Retrouvez ici tous les épisodes de la série « Une chaussure, une danse ».
C’était en 2011, au Festival d’Avignon. Le chorégraphe contemporain Mickaël Phelippeau chaussait de magnifiques sabots blancs pour le duo Bi-portrait Yves C., conçu et interprété avec Yves Calvez, animateur jusqu’en 2017 du groupe Avel Dro, basé à Guissény (Finistère). En tee-shirt et pantalon, ce pas de deux qui claquait et tintinnabulait joyeusement fort revisitait la danse round (« rond », en breton), rameutant autour de lui une guirlande d’hommes et de femmes en costume traditionnel.
Dans cette conservation d’une mémoire vivante, la round, également chantée, dont les origines remonteraient au Moyen Age, a perduré, avec des hauts et des bas, devenant la tradition emblématique de ce pays pagan, situé dans le nord du Finistère. « On la connaît encore aujourd’hui parfaitement et l’on peut rencontrer les danseurs qui la pratiquaient en sabots avant la brève interruption des années 1960, mentionne Yves Calvez.
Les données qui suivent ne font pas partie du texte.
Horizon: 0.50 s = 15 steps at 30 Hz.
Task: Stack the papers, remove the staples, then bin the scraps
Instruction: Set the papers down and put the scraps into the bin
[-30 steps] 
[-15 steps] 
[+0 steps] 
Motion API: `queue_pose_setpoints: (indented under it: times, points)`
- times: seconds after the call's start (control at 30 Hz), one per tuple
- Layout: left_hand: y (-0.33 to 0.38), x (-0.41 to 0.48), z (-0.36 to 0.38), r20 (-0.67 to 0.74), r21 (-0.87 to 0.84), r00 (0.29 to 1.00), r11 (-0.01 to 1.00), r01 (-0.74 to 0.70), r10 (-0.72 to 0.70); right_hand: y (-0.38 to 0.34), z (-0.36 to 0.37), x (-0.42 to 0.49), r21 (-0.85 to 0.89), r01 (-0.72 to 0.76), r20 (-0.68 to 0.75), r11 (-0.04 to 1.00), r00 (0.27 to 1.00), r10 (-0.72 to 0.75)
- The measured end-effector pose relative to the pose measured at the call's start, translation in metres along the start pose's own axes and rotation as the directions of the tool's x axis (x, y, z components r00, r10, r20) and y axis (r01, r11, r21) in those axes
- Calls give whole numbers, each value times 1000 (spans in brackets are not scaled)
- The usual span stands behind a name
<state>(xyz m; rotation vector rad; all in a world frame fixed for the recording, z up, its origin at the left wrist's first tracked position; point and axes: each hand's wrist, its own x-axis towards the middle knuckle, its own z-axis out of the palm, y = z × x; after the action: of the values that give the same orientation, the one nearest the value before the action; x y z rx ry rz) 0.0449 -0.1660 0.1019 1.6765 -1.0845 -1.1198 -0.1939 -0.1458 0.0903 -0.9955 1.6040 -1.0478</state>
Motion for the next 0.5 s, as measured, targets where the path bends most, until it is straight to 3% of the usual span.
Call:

Depuis, de nouvelles occasions de la partager se sont mises en place, dont la fest bro pagan, à Guissény, chaque mois de juillet. »
Pour cette production magique, qui tourna pendant huit ans, Mickaël Phelippeau s’est initié à la round. « Il y a un rapport au poids particulier avec les sabots que je n’avais pas expérimenté avant en tant qu’interprète contemporain, commente cet aventurier du geste. Le pied est coincé dans un morceau de bois qui le casse et qu’il doit gérer jusqu’à, parfois, trouver l’équilibre sur le bout des sabots. » Et tout ça en continuant à les percuter.
Aussi fascinant soit-il, le sabot, qui serait apparu, selon les spécialistes, entre 1480 et 1520 en France, aux Pays-Bas et jusqu’au Danemark, n’a rien d’une paire de charentaises. Taillé dans un seul morceau de bois, plutôt rustique et populaire, même s’il a connu des atours chics, le sabot est d’abord lié au monde paysan. Qu’il s’agisse des champs de blé ou de goémon au bord de la mer, il est l’accessoire tout terrain.
Lorsqu’il met en scène Bi-portrait Yves C., Yves Calvez, dont la mère, Marie-Thé Calvez, enseignait les danses bretonnes dans les années 1990, s’immerge dans ses investigations menées en 2000 pour les productions d’Avel Dro. Il a réuni des témoignages de personnes dans son entourage, des images sur les tenues portées autour de 1850. Il s’est également adossé à l’ouvrage de référence de l’ethnologue Jean-Michel Guilcher (1914-2017), La Tradition populaire de danse en Basse-Bretagne (éditions Coop Breizh, 1963), fruit d’informations collectées entre 1946 et 1960.